Remus westchnął ciężko. Dlatego właśnie nie chciał im mówić. Bo wiedział, że nie zrozumieją.
- Wracając do tematu Ruby. Nie sądziłem, że się tym tak przejmie - stwierdził Remus. - Powinienem ją przeprosić?
- Za co niby? Wyjaśniłeś, że masz już plany i dobrze - rzekł Black. - Słuchaj, wiesz ilu dziewczynom już odmówiłem pójścia z nimi na bal? Były trochę smutne, ale potem znalazły sobie pewnie kogoś innego. Tak to bywa.
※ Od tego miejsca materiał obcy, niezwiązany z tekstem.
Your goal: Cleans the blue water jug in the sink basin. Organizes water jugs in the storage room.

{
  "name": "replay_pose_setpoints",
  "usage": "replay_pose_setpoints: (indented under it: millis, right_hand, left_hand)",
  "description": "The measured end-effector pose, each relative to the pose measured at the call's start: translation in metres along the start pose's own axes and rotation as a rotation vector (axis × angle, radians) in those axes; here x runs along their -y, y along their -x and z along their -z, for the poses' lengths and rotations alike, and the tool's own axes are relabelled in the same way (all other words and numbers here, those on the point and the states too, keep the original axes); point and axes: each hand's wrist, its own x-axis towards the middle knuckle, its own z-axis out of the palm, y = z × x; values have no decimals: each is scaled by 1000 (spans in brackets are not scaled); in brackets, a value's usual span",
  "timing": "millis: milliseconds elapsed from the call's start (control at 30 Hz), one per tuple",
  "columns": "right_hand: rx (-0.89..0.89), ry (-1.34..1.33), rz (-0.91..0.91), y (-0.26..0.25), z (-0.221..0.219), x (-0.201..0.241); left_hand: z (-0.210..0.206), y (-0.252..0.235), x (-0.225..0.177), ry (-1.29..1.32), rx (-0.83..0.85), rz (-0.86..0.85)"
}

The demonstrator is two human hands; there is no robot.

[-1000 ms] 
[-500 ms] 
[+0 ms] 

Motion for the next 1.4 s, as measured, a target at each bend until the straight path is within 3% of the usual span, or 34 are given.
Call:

Ruby pewnie trochę szkoda, ale uspokoi się i będzie dobrze.
- Mam nadzieję - rzekł Remus.
Naprawdę nie chciał nikogo krzywdzić. Ci mógł jednak poradzić na to, że spotkanie z Glenn w wiosce kusiło go o wiele bardziej?
Może to naprawdę była miłość?
~
*Goździk - według tego, co znalazłam, wprowadza ciepło i przyciąga obfitość. Jest również uspokajający, uziemiający i napełniający energią.